We watch as Bob stumbles through the city, a shell of his former revolutionary days. The comedy here is impeccable, with Bob unable to remember a passcode to access Willa’s rendezvous point, falling off a roof, and getting shot by a taser. Watching Bob fail miserably is hilarious, but it also speaks to a disconnect between generations. Those that started this fight are now unfit to see it out to the end. In the final set piece of the film, Anderson presents one of the finest car chases committed to celluloid, as well as a symbolic representation of these different factions of America trying to race against each other, wrestling for who will control it. During this car chase, which sees Bob in a red car representing the older generation, Willa in a white car representing the younger generation, and Tim Smith (John Hoogenakker) in a blue car representing the fascistic, white nationalist view of America. Together, they make up the American flag, each trying to out-pace the other. As for the filmmaking element, Anderson films the chase with a camera rigged to the front of the car, as well as the back. The filmmaking in this sequence particularly shines with the film’s use of VistaVision, the use of film grain applying a timeless feeling, a generational story of fighting against oppression that could apply to any decade. Each time a car goes over a hill, we watch with anxious anticipation, wondering who will appear first. It’s a masterclass in building tension and suspense, with Willa ultimately winning, outsmarting and defeating Smith. The only way to defeat fascism and white nationalism is to outsmart it. The systems established by those in power feel they understand their citizens enough to oppress and destroy them, so we must in turn act unpredictably, and in ways they would never anticipate.

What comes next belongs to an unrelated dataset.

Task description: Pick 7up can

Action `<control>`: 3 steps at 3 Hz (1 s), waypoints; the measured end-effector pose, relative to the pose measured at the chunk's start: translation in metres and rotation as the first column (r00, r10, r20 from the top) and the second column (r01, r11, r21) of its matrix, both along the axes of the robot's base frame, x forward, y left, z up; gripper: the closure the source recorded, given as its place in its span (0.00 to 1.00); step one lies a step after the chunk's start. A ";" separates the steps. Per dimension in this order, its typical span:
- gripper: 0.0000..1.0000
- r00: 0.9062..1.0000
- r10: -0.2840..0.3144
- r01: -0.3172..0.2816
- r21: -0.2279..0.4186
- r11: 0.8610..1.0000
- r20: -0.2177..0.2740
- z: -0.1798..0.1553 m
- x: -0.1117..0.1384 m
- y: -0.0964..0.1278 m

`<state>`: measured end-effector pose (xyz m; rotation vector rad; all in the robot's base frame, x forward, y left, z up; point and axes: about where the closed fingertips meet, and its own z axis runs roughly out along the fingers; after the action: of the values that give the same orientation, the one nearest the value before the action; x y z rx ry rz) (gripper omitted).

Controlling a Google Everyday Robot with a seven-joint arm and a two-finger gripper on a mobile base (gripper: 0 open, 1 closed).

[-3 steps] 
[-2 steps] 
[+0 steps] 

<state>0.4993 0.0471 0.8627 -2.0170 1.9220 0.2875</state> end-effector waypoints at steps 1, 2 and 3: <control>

At the conclusion of the film, Willa reads a letter from Perfidia, insisting that sixteen years ago, the revolutionaries failed. Perfidia asks, “Will you try to change the world like I did?” Throughout the course of the film, Bob never accomplishes anything, especially saving Willa, who saves herself. Anderson unequivocally feels the future lies in the hands of the younger generation, not with a Bob, but with a Willa. If his generation failed, they still paved a road for her generation to succeed. A final, brilliant realization is that even though we’ve followed Bob, Willa has been our main character all along. Despite him being our entry point, we’ve journeyed with Willa, watching her grow and realize her ability to fight her own battles. It’s fitting the film begins with a shot of Perfidia and closes with a shot of Willa. The torch has passed, and another battle has begun. All we can do is keep fighting for a better tomorrow.